Exercise => Reproduce the records below in their entirety, character for character.

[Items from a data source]
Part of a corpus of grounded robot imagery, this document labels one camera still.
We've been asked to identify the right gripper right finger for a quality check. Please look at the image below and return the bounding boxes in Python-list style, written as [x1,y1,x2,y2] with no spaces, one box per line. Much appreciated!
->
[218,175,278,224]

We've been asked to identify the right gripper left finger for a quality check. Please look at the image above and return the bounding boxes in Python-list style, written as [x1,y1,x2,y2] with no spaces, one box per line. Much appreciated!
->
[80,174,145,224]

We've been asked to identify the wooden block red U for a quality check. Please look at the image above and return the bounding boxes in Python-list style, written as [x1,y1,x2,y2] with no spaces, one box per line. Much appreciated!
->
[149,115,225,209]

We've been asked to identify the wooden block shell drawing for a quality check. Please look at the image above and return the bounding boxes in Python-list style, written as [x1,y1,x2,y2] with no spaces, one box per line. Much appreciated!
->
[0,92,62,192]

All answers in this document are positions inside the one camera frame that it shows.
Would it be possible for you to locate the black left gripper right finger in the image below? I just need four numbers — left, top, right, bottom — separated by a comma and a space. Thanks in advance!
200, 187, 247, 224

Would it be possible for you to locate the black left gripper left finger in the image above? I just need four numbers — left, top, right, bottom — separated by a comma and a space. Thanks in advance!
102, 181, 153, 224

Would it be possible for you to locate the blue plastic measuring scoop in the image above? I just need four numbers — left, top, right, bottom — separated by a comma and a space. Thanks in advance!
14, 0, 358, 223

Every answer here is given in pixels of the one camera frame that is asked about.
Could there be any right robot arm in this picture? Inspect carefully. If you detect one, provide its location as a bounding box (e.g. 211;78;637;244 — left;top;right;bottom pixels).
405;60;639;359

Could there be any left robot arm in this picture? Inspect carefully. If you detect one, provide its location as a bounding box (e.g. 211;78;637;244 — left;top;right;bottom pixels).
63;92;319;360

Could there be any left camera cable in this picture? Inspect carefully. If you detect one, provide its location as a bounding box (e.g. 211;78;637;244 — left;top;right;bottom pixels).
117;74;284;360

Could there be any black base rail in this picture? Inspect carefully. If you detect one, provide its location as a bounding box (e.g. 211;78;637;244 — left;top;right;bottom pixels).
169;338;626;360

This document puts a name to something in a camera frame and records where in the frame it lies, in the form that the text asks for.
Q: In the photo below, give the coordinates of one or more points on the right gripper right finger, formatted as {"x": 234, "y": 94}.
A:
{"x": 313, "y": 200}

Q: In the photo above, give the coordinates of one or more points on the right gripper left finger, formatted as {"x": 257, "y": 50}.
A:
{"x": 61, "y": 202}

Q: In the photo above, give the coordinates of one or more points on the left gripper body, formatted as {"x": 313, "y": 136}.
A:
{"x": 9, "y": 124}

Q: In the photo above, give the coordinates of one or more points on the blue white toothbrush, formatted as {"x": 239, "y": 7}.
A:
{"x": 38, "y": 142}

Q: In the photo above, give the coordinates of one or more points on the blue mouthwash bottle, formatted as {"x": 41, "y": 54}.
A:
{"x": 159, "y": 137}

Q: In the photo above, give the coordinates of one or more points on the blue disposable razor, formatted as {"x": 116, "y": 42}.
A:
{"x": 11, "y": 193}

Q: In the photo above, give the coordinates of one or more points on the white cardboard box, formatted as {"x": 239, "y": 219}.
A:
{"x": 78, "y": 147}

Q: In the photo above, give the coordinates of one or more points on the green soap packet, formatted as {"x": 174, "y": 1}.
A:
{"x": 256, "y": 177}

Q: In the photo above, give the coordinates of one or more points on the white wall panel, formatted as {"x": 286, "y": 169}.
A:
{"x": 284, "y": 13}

Task result =>
Part of a corpus of grounded robot imagery, this document labels one camera still.
We've been asked to identify the right gripper right finger for a quality check. Please look at the image below and return the bounding boxes in Python-list style, written as [x1,y1,x2,y2] with no spaces, one box per line. Much appreciated!
->
[218,175,278,224]

We've been asked to identify the right gripper left finger for a quality check. Please look at the image above and return the bounding boxes in Python-list style, written as [x1,y1,x2,y2] with no spaces, one box per line. Much appreciated!
->
[80,174,145,224]

We've been asked to identify the wooden block red U for a quality check. Please look at the image above and return the bounding boxes in Python-list style, written as [x1,y1,x2,y2] with no spaces, one box per line. Much appreciated!
->
[149,115,225,209]

We've been asked to identify the wooden block shell drawing for a quality check. Please look at the image above and return the bounding boxes in Python-list style, written as [x1,y1,x2,y2] with no spaces, one box per line. Much appreciated!
->
[0,92,62,192]

All answers in this document are positions inside the one camera frame that it shows.
Would it be possible for you to locate the black left gripper right finger in the image below? I just need four numbers — left, top, right, bottom — separated by a comma and a space. Thanks in advance!
200, 187, 247, 224

Would it be possible for you to locate the black left gripper left finger in the image above? I just need four numbers — left, top, right, bottom — separated by a comma and a space. Thanks in advance!
102, 181, 153, 224

Would it be possible for you to locate the blue plastic measuring scoop in the image above? I just need four numbers — left, top, right, bottom — separated by a comma and a space. Thanks in advance!
14, 0, 358, 223

Every answer here is given in pixels of the one camera frame that is asked about.
Could there be any right robot arm in this picture? Inspect carefully. If you detect one, provide its location as a bounding box (e.g. 211;78;637;244 — left;top;right;bottom pixels).
405;60;639;359

Could there be any left robot arm in this picture? Inspect carefully. If you detect one, provide its location as a bounding box (e.g. 211;78;637;244 — left;top;right;bottom pixels).
63;92;319;360

Could there be any left camera cable in this picture? Inspect carefully. If you detect one, provide its location as a bounding box (e.g. 211;78;637;244 — left;top;right;bottom pixels).
117;74;284;360

Could there be any black base rail in this picture? Inspect carefully. If you detect one, provide its location as a bounding box (e.g. 211;78;637;244 — left;top;right;bottom pixels).
169;338;626;360

This document puts a name to something in a camera frame and records where in the frame it lies, in the form that the text asks for.
Q: In the photo below, give the coordinates of one or more points on the right gripper right finger, formatted as {"x": 234, "y": 94}.
A:
{"x": 313, "y": 200}

Q: In the photo above, give the coordinates of one or more points on the right gripper left finger, formatted as {"x": 257, "y": 50}.
A:
{"x": 61, "y": 202}

Q: In the photo above, give the coordinates of one or more points on the left gripper body, formatted as {"x": 313, "y": 136}.
A:
{"x": 9, "y": 124}

Q: In the photo above, give the coordinates of one or more points on the blue white toothbrush, formatted as {"x": 239, "y": 7}.
A:
{"x": 38, "y": 142}

Q: In the photo above, give the coordinates of one or more points on the blue mouthwash bottle, formatted as {"x": 41, "y": 54}.
A:
{"x": 159, "y": 137}

Q: In the photo above, give the coordinates of one or more points on the blue disposable razor, formatted as {"x": 116, "y": 42}.
A:
{"x": 11, "y": 193}

Q: In the photo above, give the coordinates of one or more points on the white cardboard box, formatted as {"x": 239, "y": 219}.
A:
{"x": 78, "y": 147}

Q: In the photo above, give the coordinates of one or more points on the green soap packet, formatted as {"x": 174, "y": 1}.
A:
{"x": 256, "y": 177}

Q: In the photo above, give the coordinates of one or more points on the white wall panel, formatted as {"x": 286, "y": 169}.
A:
{"x": 284, "y": 13}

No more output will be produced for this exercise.